# Prompt:
Would you restate the listing word for word, with the images omitted?

# Provided data:
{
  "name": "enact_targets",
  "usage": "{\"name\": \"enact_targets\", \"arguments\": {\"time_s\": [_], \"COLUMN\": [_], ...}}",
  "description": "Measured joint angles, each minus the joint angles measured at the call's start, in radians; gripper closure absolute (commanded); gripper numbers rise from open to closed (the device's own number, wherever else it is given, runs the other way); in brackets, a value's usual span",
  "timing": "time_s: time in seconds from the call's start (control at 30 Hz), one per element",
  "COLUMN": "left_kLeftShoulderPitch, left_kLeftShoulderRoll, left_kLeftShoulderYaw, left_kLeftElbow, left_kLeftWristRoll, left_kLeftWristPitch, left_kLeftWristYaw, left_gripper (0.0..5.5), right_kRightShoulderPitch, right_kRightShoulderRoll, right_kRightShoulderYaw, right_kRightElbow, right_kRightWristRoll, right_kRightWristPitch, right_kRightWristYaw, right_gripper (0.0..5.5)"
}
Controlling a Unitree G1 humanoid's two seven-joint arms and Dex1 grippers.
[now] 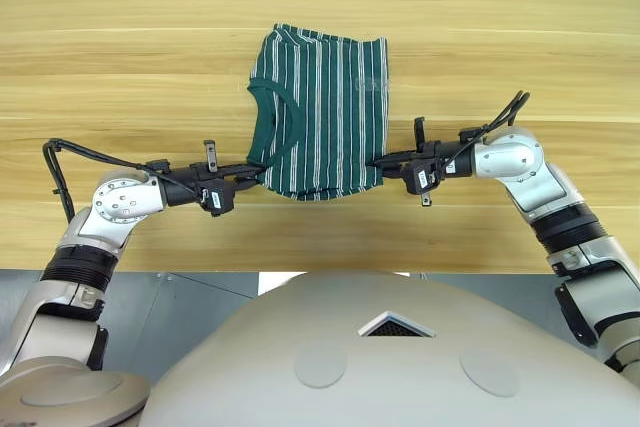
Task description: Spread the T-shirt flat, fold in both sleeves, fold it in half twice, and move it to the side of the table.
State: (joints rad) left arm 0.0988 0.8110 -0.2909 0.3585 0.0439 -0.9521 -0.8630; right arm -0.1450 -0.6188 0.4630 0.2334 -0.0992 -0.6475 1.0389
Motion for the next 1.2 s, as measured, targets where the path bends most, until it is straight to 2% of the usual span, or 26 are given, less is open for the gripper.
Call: {"name": "enact_targets", "arguments": {"time_s": [0.23,0.47,0.6,0.7,0.8,0.9,1.07,1.2], "left_kLeftShoulderPitch": [0.031,0.193,0.209,0.078,-0.152,-0.299,-0.506,-0.595], "left_kLeftShoulderRoll": [-0.018,0.101,0.170,0.167,0.051,-0.023,-0.133,-0.207], "left_kLeftShoulderYaw": [-0.021,0.051,0.070,0.026,-0.053,-0.068,-0.065,-0.046], "left_kLeftElbow": [-0.033,-0.396,-0.505,-0.493,-0.405,-0.295,-0.024,0.165], "left_kLeftWristRoll": [-0.100,-0.262,-0.291,-0.330,-0.350,-0.363,-0.334,-0.306], "left_kLeftWristPitch": [0.026,0.142,0.286,0.448,0.633,0.745,0.794,0.792], "left_kLeftWristYaw": [-0.021,-0.030,-0.080,-0.187,-0.308,-0.390,-0.460,-0.474], "left_gripper": [5.50,5.50,5.50,5.50,5.50,5.50,5.50,5.50], "right_kRightShoulderPitch": [0.001,0.126,0.108,-0.013,-0.181,-0.248,-0.341,-0.396], "right_kRightShoulderRoll": [-0.010,-0.251,-0.272,-0.237,-0.158,-0.123,-0.071,-0.030], "right_kRightShoulderYaw": [0.000,-0.131,-0.173,-0.170,-0.146,-0.122,-0.082,-0.073], "right_kRightElbow": [-0.019,-0.309,-0.332,-0.216,-0.011,0.158,0.358,0.483], "right_kRightWristRoll": [0.103,0.546,0.638,0.641,0.627,0.627,0.629,0.636], "right_kRightWristPitch": [0.039,0.274,0.376,0.468,0.551,0.572,0.587,0.607], "right_kRightWristYaw": [0.064,0.329,0.413,0.486,0.559,0.571,0.574,0.574], "right_gripper": [5.40,5.40,5.40,5.40,5.40,5.40,5.40,5.40]}}
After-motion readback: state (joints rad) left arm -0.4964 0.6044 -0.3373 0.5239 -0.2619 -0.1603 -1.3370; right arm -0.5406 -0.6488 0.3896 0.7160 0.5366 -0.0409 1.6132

# Answer space:
{
  "name": "enact_targets",
  "usage": "{\"name\": \"enact_targets\", \"arguments\": {\"time_s\": [_], \"COLUMN\": [_], ...}}",
  "description": "Measured joint angles, each minus the joint angles measured at the call's start, in radians; gripper closure absolute (commanded); gripper numbers rise from open to closed (the device's own number, wherever else it is given, runs the other way); in brackets, a value's usual span",
  "timing": "time_s: time in seconds from the call's start (control at 30 Hz), one per element",
  "COLUMN": "left_kLeftShoulderPitch, left_kLeftShoulderRoll, left_kLeftShoulderYaw, left_kLeftElbow, left_kLeftWristRoll, left_kLeftWristPitch, left_kLeftWristYaw, left_gripper (0.0..5.5), right_kRightShoulderPitch, right_kRightShoulderRoll, right_kRightShoulderYaw, right_kRightElbow, right_kRightWristRoll, right_kRightWristPitch, right_kRightWristYaw, right_gripper (0.0..5.5)"
}
Controlling a Unitree G1 humanoid's two seven-joint arms and Dex1 grippers.
[now] 
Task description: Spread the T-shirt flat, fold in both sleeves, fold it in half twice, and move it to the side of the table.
State: (joints rad) left arm 0.0988 0.8110 -0.2909 0.3585 0.0439 -0.9521 -0.8630; right arm -0.1450 -0.6188 0.4630 0.2334 -0.0992 -0.6475 1.0389
Motion for the next 1.2 s, as measured, targets where the path bends most, until it is straight to 2% of the usual span, or 26 are given, less is open for the gripper.
Call: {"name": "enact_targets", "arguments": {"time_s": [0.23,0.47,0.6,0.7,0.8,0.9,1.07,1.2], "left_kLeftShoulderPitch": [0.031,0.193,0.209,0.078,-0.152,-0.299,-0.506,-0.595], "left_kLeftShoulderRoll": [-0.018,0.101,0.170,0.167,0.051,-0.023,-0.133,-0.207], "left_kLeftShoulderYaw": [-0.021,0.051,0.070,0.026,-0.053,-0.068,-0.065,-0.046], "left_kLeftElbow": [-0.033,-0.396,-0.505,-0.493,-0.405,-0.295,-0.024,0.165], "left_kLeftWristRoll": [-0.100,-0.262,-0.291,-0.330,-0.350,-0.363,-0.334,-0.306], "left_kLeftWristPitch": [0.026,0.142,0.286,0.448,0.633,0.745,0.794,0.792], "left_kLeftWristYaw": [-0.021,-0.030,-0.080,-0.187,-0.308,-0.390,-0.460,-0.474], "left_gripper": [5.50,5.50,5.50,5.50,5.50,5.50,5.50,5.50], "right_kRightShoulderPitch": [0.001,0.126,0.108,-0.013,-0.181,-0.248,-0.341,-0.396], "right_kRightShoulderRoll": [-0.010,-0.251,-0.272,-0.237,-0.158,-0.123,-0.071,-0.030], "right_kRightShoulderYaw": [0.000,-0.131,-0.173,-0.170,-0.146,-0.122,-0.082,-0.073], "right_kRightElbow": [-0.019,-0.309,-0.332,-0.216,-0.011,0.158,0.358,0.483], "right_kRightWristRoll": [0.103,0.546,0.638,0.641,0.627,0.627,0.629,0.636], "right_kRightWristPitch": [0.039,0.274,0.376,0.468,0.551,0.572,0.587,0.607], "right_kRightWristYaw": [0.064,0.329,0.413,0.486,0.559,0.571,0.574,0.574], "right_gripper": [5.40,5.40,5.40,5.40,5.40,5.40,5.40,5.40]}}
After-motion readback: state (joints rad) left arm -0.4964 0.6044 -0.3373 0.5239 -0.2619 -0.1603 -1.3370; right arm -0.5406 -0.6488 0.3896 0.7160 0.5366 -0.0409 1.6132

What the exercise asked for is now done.